Fatty acids induce release of Ca2+ from acidosomal stores and activate capacitative Ca2+ entry in Dictyostelium discoideum

Abstract

cAMP-induced Ca2+ fluxes in Dictyostelium discoideum largely depend on phospholipase A2 activity generating non-esterified fatty acids [Schaloske and Malchow (1997) Biochem. J. 327, 233–238]. In the present study the effect of fatty acids on Ca2+ homoeostasis in D. discoideum was investigated. Cytosolic free Ca2+ concentration ([Ca2+]i) was analysed by digital imaging of single fura 2–dextran-loaded cells. Arachidonic acid and linoleic acid induced a transient increase in [Ca2+]i.
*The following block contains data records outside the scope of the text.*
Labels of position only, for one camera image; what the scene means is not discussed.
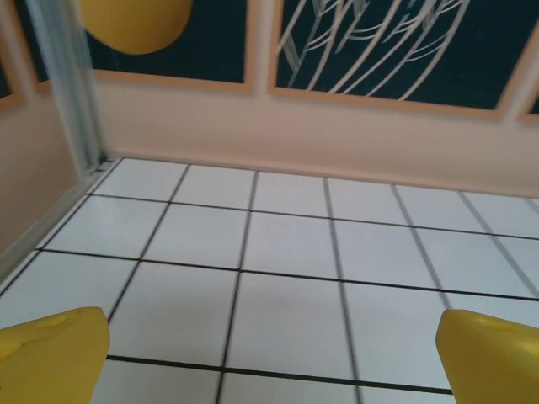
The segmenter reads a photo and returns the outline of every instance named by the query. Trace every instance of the wall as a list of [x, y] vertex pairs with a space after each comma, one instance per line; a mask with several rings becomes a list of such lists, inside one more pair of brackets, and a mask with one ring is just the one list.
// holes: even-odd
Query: wall
[[0, 2], [0, 25], [26, 102], [0, 113], [0, 254], [76, 182], [60, 115], [50, 93], [36, 94], [20, 43]]
[[273, 2], [259, 0], [255, 95], [99, 81], [116, 154], [539, 196], [539, 126], [517, 122], [535, 55], [502, 121], [265, 93]]

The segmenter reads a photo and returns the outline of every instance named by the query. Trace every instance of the beige frame border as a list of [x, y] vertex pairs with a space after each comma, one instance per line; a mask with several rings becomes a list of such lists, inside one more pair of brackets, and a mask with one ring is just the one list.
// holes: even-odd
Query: beige frame border
[[267, 93], [275, 96], [286, 96], [294, 98], [308, 98], [319, 101], [335, 101], [335, 102], [346, 102], [352, 104], [361, 104], [372, 107], [381, 107], [381, 108], [393, 108], [393, 109], [405, 109], [417, 112], [424, 113], [435, 113], [435, 114], [460, 114], [467, 115], [477, 118], [490, 118], [490, 119], [500, 119], [504, 116], [507, 111], [511, 98], [513, 97], [515, 90], [522, 79], [523, 75], [526, 72], [526, 68], [531, 62], [531, 58], [537, 47], [539, 47], [539, 22], [536, 24], [535, 28], [531, 33], [531, 37], [526, 43], [526, 47], [522, 51], [522, 56], [518, 60], [516, 67], [513, 71], [513, 74], [508, 81], [508, 84], [505, 86], [504, 92], [502, 93], [496, 109], [479, 109], [479, 108], [470, 108], [470, 107], [455, 107], [452, 105], [439, 105], [439, 104], [428, 104], [420, 103], [417, 101], [398, 101], [396, 99], [388, 98], [373, 98], [373, 97], [364, 97], [364, 96], [350, 96], [346, 94], [334, 94], [334, 93], [322, 93], [318, 91], [307, 91], [307, 90], [298, 90], [294, 88], [279, 88], [276, 87], [277, 83], [277, 64], [279, 61], [278, 54], [275, 52], [277, 44], [279, 43], [280, 29], [282, 22], [282, 11], [285, 0], [274, 0], [275, 1], [275, 10], [274, 10], [274, 21], [273, 28], [271, 33], [271, 48], [269, 56], [269, 74], [268, 74], [268, 87]]
[[3, 33], [0, 32], [0, 65], [6, 75], [9, 87], [12, 93], [7, 97], [0, 98], [0, 112], [12, 107], [20, 106], [24, 103], [24, 95], [20, 87], [19, 80], [15, 74], [14, 64], [8, 52], [8, 47], [3, 39]]
[[237, 91], [240, 93], [254, 92], [255, 53], [256, 53], [256, 20], [259, 15], [258, 0], [247, 0], [247, 21], [245, 35], [245, 82], [214, 82], [197, 78], [157, 76], [145, 73], [113, 72], [109, 70], [94, 69], [96, 78], [116, 80], [122, 82], [140, 82], [155, 85], [175, 85], [188, 88], [204, 88], [210, 90]]
[[539, 98], [539, 80], [537, 80], [535, 87], [531, 90], [531, 93], [528, 96], [526, 103], [524, 104], [524, 108], [522, 112], [520, 113], [520, 122], [526, 122], [528, 124], [539, 124], [539, 115], [530, 114], [531, 107], [537, 101], [538, 98]]
[[32, 85], [34, 91], [37, 93], [48, 93], [52, 90], [51, 80], [46, 82], [40, 82], [40, 79], [37, 76], [37, 71], [35, 70], [34, 60], [32, 59], [32, 54], [30, 53], [30, 48], [28, 46], [28, 41], [24, 35], [23, 25], [20, 22], [19, 13], [15, 7], [15, 0], [8, 0], [8, 9], [9, 17], [13, 21], [13, 26], [15, 28], [15, 34], [17, 35], [17, 40], [20, 43], [21, 49], [23, 50], [24, 64], [28, 69], [30, 76], [32, 77]]

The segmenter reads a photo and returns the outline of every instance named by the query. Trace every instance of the wall mural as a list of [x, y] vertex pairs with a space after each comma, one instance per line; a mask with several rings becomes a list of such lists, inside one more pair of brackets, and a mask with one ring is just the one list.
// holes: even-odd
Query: wall mural
[[51, 83], [45, 69], [40, 44], [34, 31], [34, 25], [32, 25], [32, 19], [26, 6], [26, 1], [10, 0], [8, 6], [24, 52], [24, 59], [32, 76], [34, 89], [37, 93], [50, 91]]
[[539, 44], [537, 0], [277, 2], [273, 94], [498, 115]]
[[1, 31], [0, 29], [0, 112], [24, 101]]
[[79, 0], [99, 77], [250, 90], [253, 0]]

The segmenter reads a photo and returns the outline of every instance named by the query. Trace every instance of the dark blue panel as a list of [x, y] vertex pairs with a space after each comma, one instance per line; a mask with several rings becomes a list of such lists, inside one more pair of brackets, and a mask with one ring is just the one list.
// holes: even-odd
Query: dark blue panel
[[284, 1], [277, 86], [496, 109], [537, 0]]
[[93, 67], [118, 72], [244, 82], [247, 0], [194, 0], [181, 36], [165, 49], [132, 56], [88, 35]]

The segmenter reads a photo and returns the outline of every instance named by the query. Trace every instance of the floor tile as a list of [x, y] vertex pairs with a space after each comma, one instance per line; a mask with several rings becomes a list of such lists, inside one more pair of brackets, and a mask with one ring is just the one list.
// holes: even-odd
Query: floor tile
[[95, 193], [168, 201], [185, 168], [173, 162], [125, 159]]
[[87, 194], [90, 194], [92, 193], [95, 189], [97, 189], [99, 187], [99, 185], [101, 185], [101, 183], [106, 179], [106, 176], [107, 176], [107, 173], [112, 170], [115, 166], [117, 166], [118, 164], [121, 163], [121, 158], [117, 159], [117, 160], [114, 160], [113, 162], [111, 162], [110, 164], [107, 164], [106, 166], [105, 165], [102, 165], [102, 168], [103, 172], [96, 172], [94, 173], [93, 175], [98, 177], [96, 179], [96, 181], [92, 184], [92, 186], [89, 188], [88, 191], [86, 191]]
[[213, 404], [219, 374], [108, 360], [92, 404]]
[[532, 327], [539, 327], [539, 301], [503, 299], [499, 297], [485, 297], [473, 295], [458, 295], [448, 293], [447, 297], [454, 309], [475, 311], [519, 322]]
[[62, 227], [64, 225], [64, 223], [66, 223], [66, 221], [68, 221], [72, 215], [72, 213], [78, 209], [78, 207], [84, 203], [84, 201], [86, 200], [86, 196], [83, 196], [79, 201], [77, 201], [77, 203], [58, 221], [58, 223], [56, 223], [52, 229], [46, 234], [45, 237], [43, 237], [41, 239], [40, 242], [38, 242], [37, 246], [35, 246], [36, 248], [43, 248], [46, 243], [54, 236], [54, 234], [58, 231], [58, 229], [60, 227]]
[[302, 175], [259, 173], [254, 208], [298, 215], [328, 215], [322, 179]]
[[112, 319], [110, 353], [220, 365], [236, 274], [142, 263]]
[[335, 221], [345, 279], [434, 288], [407, 227]]
[[446, 394], [361, 387], [362, 404], [455, 404]]
[[362, 380], [449, 388], [435, 345], [437, 292], [346, 284], [346, 295]]
[[335, 278], [329, 220], [253, 213], [243, 267]]
[[27, 263], [30, 262], [30, 260], [37, 255], [36, 251], [32, 251], [26, 258], [24, 258], [19, 265], [17, 265], [17, 268], [14, 268], [10, 271], [9, 275], [5, 277], [5, 279], [0, 284], [0, 293], [3, 292], [4, 289], [6, 289], [11, 281], [19, 275], [20, 271], [24, 269]]
[[539, 237], [539, 215], [522, 198], [469, 193], [466, 196], [494, 233]]
[[539, 240], [498, 237], [524, 271], [530, 281], [539, 289]]
[[138, 258], [165, 204], [91, 197], [48, 248]]
[[489, 236], [419, 230], [444, 289], [531, 297]]
[[42, 252], [0, 299], [0, 328], [87, 306], [109, 315], [134, 264]]
[[457, 192], [400, 186], [398, 192], [416, 226], [483, 232]]
[[146, 258], [237, 268], [246, 211], [171, 205]]
[[247, 209], [254, 172], [191, 166], [174, 202]]
[[223, 389], [221, 404], [355, 404], [351, 385], [227, 374]]
[[350, 379], [336, 282], [243, 274], [228, 365]]
[[389, 185], [330, 179], [329, 192], [337, 219], [406, 224]]

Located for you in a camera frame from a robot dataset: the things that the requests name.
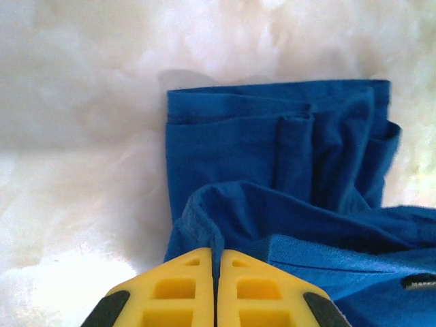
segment black rubber grip
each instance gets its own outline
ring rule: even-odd
[[[311,292],[305,293],[304,298],[320,327],[351,327],[332,301]]]
[[[102,298],[81,327],[113,327],[129,297],[128,291],[118,291]]]

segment small black tag
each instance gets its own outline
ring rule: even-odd
[[[436,275],[410,275],[401,279],[401,285],[407,291],[436,290]]]

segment blue fabric
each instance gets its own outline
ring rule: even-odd
[[[326,290],[353,326],[436,326],[436,210],[381,208],[401,129],[390,83],[323,80],[168,92],[173,231],[166,260],[198,247],[264,260]]]

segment blue shirt
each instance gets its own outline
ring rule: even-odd
[[[217,281],[236,249],[320,286],[352,326],[436,326],[436,210],[381,208],[389,99],[385,80],[168,92],[166,260],[210,247]]]

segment white fleece background
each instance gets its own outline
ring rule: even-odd
[[[436,1],[3,0],[0,59],[0,326],[161,263],[167,89],[390,79],[385,204],[436,206]]]

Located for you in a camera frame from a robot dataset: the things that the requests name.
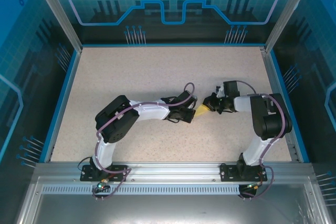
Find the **black mounting bracket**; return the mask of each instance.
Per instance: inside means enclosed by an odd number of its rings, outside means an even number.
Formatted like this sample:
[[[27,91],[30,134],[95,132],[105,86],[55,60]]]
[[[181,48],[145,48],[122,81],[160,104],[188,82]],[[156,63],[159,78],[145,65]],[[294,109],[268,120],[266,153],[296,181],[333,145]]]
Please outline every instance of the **black mounting bracket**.
[[[242,179],[237,165],[221,164],[219,167],[221,173],[221,182],[259,182],[260,176],[251,176],[248,179]],[[264,168],[260,167],[263,181],[267,181],[267,174]]]
[[[116,171],[119,172],[121,170],[126,170],[127,165],[112,165],[108,168],[110,171]],[[83,165],[82,171],[80,174],[80,181],[83,182],[100,182],[102,179],[109,177],[109,173],[106,172],[95,172],[95,170],[92,169],[91,165]],[[123,173],[117,173],[113,177],[109,178],[110,182],[120,182],[124,178],[125,174]]]

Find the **speckled work surface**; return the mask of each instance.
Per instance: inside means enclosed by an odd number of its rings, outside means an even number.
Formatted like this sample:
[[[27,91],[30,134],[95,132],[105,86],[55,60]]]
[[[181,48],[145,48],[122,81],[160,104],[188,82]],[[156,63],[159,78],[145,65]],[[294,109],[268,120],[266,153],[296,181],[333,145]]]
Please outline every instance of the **speckled work surface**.
[[[117,96],[154,101],[196,86],[197,106],[225,80],[244,80],[271,93],[258,47],[84,48],[72,85],[52,161],[79,161],[93,153],[95,116]],[[241,95],[251,93],[239,84]],[[136,123],[118,142],[121,162],[236,161],[251,141],[250,113],[207,112],[191,124],[148,120]],[[267,161],[290,161],[285,139]]]

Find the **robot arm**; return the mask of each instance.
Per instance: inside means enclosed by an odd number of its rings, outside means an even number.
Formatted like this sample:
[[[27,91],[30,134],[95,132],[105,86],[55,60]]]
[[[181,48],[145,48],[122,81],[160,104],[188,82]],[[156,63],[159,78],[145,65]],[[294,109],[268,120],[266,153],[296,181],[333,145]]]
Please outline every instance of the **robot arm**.
[[[130,130],[135,122],[158,119],[168,120],[177,123],[184,121],[191,123],[194,117],[197,98],[192,96],[189,100],[178,106],[165,106],[163,104],[176,104],[184,101],[190,96],[188,91],[184,91],[178,97],[161,98],[154,101],[154,104],[145,104],[127,111],[120,115],[117,120],[109,124],[101,132],[102,140],[98,146],[98,161],[103,168],[109,168],[112,165],[112,155],[115,145],[120,141]],[[96,116],[96,129],[100,129],[112,117],[118,115],[122,110],[142,102],[131,101],[124,95],[118,96],[109,105],[107,105]],[[94,170],[101,170],[97,165],[96,159],[93,156],[90,159],[91,167]]]
[[[282,135],[290,132],[292,121],[286,109],[286,105],[280,94],[271,94],[280,105],[285,115],[285,130]],[[251,112],[254,135],[248,149],[241,153],[237,161],[237,170],[242,180],[251,180],[257,173],[262,171],[260,158],[263,158],[269,144],[276,141],[273,139],[280,133],[282,127],[281,115],[278,108],[265,95],[253,94],[240,96],[236,81],[224,82],[216,88],[216,92],[207,97],[203,105],[211,111],[219,114],[223,112]]]

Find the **enclosure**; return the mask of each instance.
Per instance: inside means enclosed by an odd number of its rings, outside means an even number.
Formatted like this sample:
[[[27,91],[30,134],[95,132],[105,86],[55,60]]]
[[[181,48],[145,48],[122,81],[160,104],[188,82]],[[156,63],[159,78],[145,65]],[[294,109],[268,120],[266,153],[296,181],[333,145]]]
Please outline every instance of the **enclosure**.
[[[336,0],[0,1],[3,223],[334,222]],[[132,171],[95,201],[79,162],[94,155],[99,111],[188,82],[198,108],[232,80],[280,93],[292,120],[265,156],[265,195],[243,200],[251,182],[222,181],[252,115],[207,112],[137,122],[113,153]]]

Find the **blue wall panel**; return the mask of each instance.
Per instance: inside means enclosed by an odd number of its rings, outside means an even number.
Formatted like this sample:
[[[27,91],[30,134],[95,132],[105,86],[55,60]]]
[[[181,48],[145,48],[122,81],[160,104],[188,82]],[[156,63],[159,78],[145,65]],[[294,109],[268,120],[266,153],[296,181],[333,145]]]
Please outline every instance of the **blue wall panel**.
[[[140,25],[145,29],[146,42],[149,43],[191,41],[264,43],[287,2],[287,0],[60,1],[85,44],[127,44],[130,43],[128,39],[132,44],[132,36],[127,30],[127,26],[132,25],[137,27]],[[233,35],[237,37],[235,33],[239,33],[239,40],[231,41]]]
[[[0,6],[0,216],[14,223],[73,48],[45,0]]]
[[[336,173],[334,1],[301,0],[274,48],[317,174]]]

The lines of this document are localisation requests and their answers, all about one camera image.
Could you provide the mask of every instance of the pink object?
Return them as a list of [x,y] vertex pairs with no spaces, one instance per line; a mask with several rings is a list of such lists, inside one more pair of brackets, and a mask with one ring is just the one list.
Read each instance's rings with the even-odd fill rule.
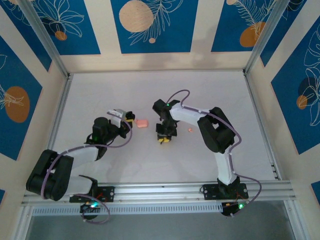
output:
[[147,128],[149,126],[147,119],[136,119],[135,123],[138,128]]

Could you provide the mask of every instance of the small orange object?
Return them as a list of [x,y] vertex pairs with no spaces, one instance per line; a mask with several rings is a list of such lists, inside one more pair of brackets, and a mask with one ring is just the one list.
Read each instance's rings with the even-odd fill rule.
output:
[[147,119],[136,119],[135,123],[138,128],[147,128],[149,126]]

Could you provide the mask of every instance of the pink block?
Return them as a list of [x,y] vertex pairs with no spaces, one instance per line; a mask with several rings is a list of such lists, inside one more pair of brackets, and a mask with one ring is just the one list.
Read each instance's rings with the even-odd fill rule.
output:
[[147,128],[149,125],[149,122],[147,119],[137,119],[135,120],[135,123],[138,128]]

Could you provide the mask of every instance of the purple cable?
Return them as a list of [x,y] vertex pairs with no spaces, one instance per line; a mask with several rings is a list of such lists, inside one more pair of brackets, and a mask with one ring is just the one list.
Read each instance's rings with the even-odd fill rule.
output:
[[[119,117],[119,116],[117,116],[117,115],[115,115],[115,114],[112,114],[112,113],[110,113],[110,112],[107,112],[107,114],[109,114],[109,115],[111,115],[111,116],[113,116],[113,117],[116,117],[116,118],[121,119],[121,117]],[[40,195],[41,195],[42,199],[44,199],[44,200],[46,199],[46,197],[45,197],[45,188],[46,188],[46,184],[47,184],[47,181],[48,181],[50,172],[51,172],[52,169],[54,168],[54,166],[55,166],[55,164],[57,163],[57,161],[59,160],[59,158],[61,158],[61,156],[65,155],[65,154],[67,154],[67,153],[70,153],[70,152],[73,152],[73,151],[76,151],[76,150],[80,150],[80,149],[85,149],[85,148],[103,147],[103,148],[117,149],[117,148],[121,148],[121,147],[127,145],[127,144],[130,142],[131,138],[132,138],[132,129],[131,129],[131,126],[130,126],[130,124],[129,124],[128,122],[126,122],[126,121],[124,121],[124,122],[125,122],[125,124],[126,124],[126,125],[129,127],[129,129],[130,129],[130,136],[129,136],[129,139],[128,139],[125,143],[123,143],[123,144],[121,144],[121,145],[119,145],[119,146],[108,146],[108,145],[104,145],[104,144],[83,145],[83,146],[77,146],[77,147],[71,148],[71,149],[69,149],[69,150],[66,150],[66,151],[60,153],[60,154],[53,160],[52,164],[51,164],[50,167],[47,169],[46,174],[45,174],[45,176],[44,176],[44,180],[43,180],[43,183],[42,183],[42,186],[41,186],[41,192],[40,192]]]
[[90,220],[85,219],[85,211],[83,211],[81,217],[82,217],[82,219],[83,219],[84,222],[89,223],[89,224],[99,225],[99,224],[105,224],[106,222],[109,221],[109,219],[110,219],[110,210],[109,210],[109,208],[107,207],[107,205],[105,205],[102,201],[100,201],[99,199],[97,199],[97,198],[95,198],[95,197],[93,197],[93,196],[89,196],[89,195],[86,195],[86,194],[80,194],[80,193],[79,193],[79,194],[75,194],[75,196],[82,197],[82,198],[87,198],[87,199],[91,199],[91,200],[93,200],[93,201],[95,201],[95,202],[98,202],[98,203],[101,204],[101,205],[107,210],[107,212],[108,212],[108,217],[107,217],[105,220],[103,220],[103,221],[90,221]]
[[[190,91],[188,89],[183,89],[183,90],[180,90],[180,91],[177,91],[176,93],[174,93],[170,98],[169,100],[166,102],[168,103],[175,95],[177,95],[178,93],[181,93],[181,92],[187,92],[187,95],[182,99],[181,101],[181,106],[182,108],[184,109],[187,109],[187,110],[191,110],[191,111],[194,111],[194,112],[197,112],[199,113],[199,110],[195,109],[195,108],[192,108],[192,107],[188,107],[188,106],[183,106],[183,103],[184,101],[189,97],[190,95]],[[234,175],[238,176],[239,178],[244,178],[244,179],[248,179],[248,180],[251,180],[251,181],[255,181],[259,184],[259,190],[257,192],[257,194],[249,201],[249,203],[247,204],[247,206],[249,204],[251,204],[254,200],[256,200],[256,198],[259,196],[259,194],[261,193],[261,190],[262,190],[262,184],[259,180],[255,179],[255,178],[252,178],[252,177],[248,177],[248,176],[242,176],[240,174],[237,174],[235,169],[234,169],[234,165],[233,165],[233,161],[232,161],[232,153],[231,151],[237,147],[241,142],[242,142],[242,138],[240,136],[240,134],[230,125],[228,124],[226,121],[224,121],[223,119],[221,119],[220,117],[210,113],[210,112],[205,112],[205,111],[201,111],[200,112],[201,114],[206,114],[206,115],[209,115],[211,117],[213,117],[214,119],[218,120],[219,122],[223,123],[225,126],[227,126],[231,131],[234,132],[234,134],[238,137],[238,142],[236,142],[234,145],[232,145],[230,148],[229,148],[229,151],[228,151],[228,155],[229,155],[229,164],[230,164],[230,168],[231,168],[231,171],[233,172]]]
The concentration of arachidonic acid determined the percentage of responding cells, with the mean height of the increase being dose-independent. In nominally Ca2+-free medium or in the presence of bis-(o-aminophenoxy)ethane-N,N,N´,N´-tetra-acetic acid (BAPTA), no [Ca2+]i transient was detectable. In spite of this, we found that (1) arachidonic acid induced Ca2+ release from permeabilized cells and from vesicular fractions at concentrations that elicited Ca2+ influx in intact cells and (2) Ca2+ entry was inhibited by inhibitors of Ca2+-transport ATPases and V-type H+-ATPase, indicating that intracellular Ca2+ release precedes Ca2+ entry. Inhibition studies and mutant analysis point to the acidosomal Ca2+ stores as a target of fatty acids. Although fatty acids can substitute fully for cAMP with respect to Ca2+ influx in wild-type cells, experiments with a mutant strain revealed that cAMP also sensitizes the Ca2+-entry mechanism: cAMP-induced Ca2+ influx was normal in a phospholipase C knockout mutant but influx was fairly insensitive to arachidonic acid in this strain. This defect could be overcome by higher doses of arachidonic acid which cause sufficient Ca2+ to be released from the stores to trigger extracellular Ca2+ entry.